You can wiki up the term ” Yehudi ” and get a fine ethnographic and biblical explanation of tribes of Israel and the evolution of the word into modern terms – both good and bad. Enjoy yourself.

I find it interesting that the term was applied to a  series of experiments in WWII that revolved around anti-submarine warfare. I was darned if I could think of a connection between this Hebrew word and the eventual wartime use. Then came the internet.

The Yehudi lights were lamps of variable brightness on the leading edges of aircraft wings, around the engines, and around the noses that were meant to make the dark aircraft silhouette blend in with a lighter sky. Our heading image is a Bristol Bolingbroke so equipped – though the black tyres spoil the illusion somewhat. The experiments found that they could reduce the distance at which an attacking Allied bomber was seen from the ocean’s surface from 5 miles to about 2.5 miles – a considerable advantage. Little use was made of them, however, past the experiments.

But it gets stranger. Yehudi Menuhin, the famous violin player, was a guest on many radio shows of the time. Apparently the comedy writers for the Bob Hope Show had a running gag where he was meant to arrive but didn’t – leading Jerry Colonna to put out the catchphrases ” Who’s Yehudi? “, and ” Where’s Yehudi? “. It became slang for a mysterious person who was never seen.

Perfect for RCAF and USAAF bombers over the grey Atlantic, sneaking up on U-boats.

But where does it leave us with the modern practice of putting rows of LED lights at the front of German prestige cars that light up in daytime. Are they sneaking up on us? Have they learned a valuable lesson?

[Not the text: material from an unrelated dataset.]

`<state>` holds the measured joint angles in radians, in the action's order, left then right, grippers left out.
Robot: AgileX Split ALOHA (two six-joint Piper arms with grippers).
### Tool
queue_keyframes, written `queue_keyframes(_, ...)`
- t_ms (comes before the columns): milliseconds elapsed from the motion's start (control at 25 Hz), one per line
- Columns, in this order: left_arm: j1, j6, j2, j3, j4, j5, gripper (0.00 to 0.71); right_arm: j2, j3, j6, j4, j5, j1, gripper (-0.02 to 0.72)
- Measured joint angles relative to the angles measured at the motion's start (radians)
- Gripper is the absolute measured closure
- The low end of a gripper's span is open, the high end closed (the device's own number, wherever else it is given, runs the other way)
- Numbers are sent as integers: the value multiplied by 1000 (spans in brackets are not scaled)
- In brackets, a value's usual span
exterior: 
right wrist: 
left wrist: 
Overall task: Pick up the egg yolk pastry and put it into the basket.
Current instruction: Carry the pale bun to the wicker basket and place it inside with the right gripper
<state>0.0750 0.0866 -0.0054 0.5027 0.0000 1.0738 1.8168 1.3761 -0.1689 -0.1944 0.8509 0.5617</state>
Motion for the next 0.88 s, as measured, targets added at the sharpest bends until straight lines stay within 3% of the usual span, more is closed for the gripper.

Note For Today: It is officially Australian Federation Day today – the day in January 1901 when the disparate states and territories of Australia were drawn together as a nation. Dame Nellie Melba sang ” I’m A Little Teapot “, the Governor-General smashed a bottle of Tooheys on the prow of the HMAS CRIKEY as she slid down the ways at Dubbo, and the NBN was announced. A fine historic day for a new nation.